* Work required: Please write out the data that follows, word for word.

* Data provided:

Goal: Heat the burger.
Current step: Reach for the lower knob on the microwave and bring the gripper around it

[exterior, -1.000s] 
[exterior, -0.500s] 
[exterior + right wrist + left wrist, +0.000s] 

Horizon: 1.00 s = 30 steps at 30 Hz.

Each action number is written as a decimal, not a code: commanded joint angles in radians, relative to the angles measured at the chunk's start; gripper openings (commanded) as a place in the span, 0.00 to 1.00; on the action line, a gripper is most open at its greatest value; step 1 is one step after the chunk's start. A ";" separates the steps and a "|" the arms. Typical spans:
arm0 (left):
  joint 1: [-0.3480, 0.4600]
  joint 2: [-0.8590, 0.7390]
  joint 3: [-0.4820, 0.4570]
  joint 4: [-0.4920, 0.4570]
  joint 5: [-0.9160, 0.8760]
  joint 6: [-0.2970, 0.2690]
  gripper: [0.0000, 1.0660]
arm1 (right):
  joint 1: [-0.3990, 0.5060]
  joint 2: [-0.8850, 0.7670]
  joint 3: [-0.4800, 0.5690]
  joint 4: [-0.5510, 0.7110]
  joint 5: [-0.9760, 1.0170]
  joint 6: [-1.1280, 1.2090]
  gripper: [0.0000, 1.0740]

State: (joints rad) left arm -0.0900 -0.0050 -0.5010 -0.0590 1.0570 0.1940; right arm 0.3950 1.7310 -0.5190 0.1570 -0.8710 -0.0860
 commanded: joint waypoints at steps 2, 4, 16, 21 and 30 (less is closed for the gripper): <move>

* Answer to the problem:
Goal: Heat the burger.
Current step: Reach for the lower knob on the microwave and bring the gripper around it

[exterior, -1.000s] 
[exterior, -0.500s] 
[exterior + right wrist + left wrist, +0.000s] 

Horizon: 1.00 s = 30 steps at 30 Hz.

Each action number is written as a decimal, not a code: commanded joint angles in radians, relative to the angles measured at the chunk's start; gripper openings (commanded) as a place in the span, 0.00 to 1.00; on the action line, a gripper is most open at its greatest value; step 1 is one step after the chunk's start. A ";" separates the steps and a "|" the arms. Typical spans:
arm0 (left):
  joint 1: [-0.3480, 0.4600]
  joint 2: [-0.8590, 0.7390]
  joint 3: [-0.4820, 0.4570]
  joint 4: [-0.4920, 0.4570]
  joint 5: [-0.9160, 0.8760]
  joint 6: [-0.2970, 0.2690]
  gripper: [0.0000, 1.0660]
arm1 (right):
  joint 1: [-0.3990, 0.5060]
  joint 2: [-0.8850, 0.7670]
  joint 3: [-0.4800, 0.5690]
  joint 4: [-0.5510, 0.7110]
  joint 5: [-0.9760, 1.0170]
  joint 6: [-1.1280, 1.2090]
  gripper: [0.0000, 1.0740]

State: (joints rad) left arm -0.0900 -0.0050 -0.5010 -0.0590 1.0570 0.1940; right arm 0.3950 1.7310 -0.5190 0.1570 -0.8710 -0.0860
 commanded: joint waypoints at steps 2, 4, 16, 21 and 30 (less is closed for the gripper): <move>

This exercise is now finished.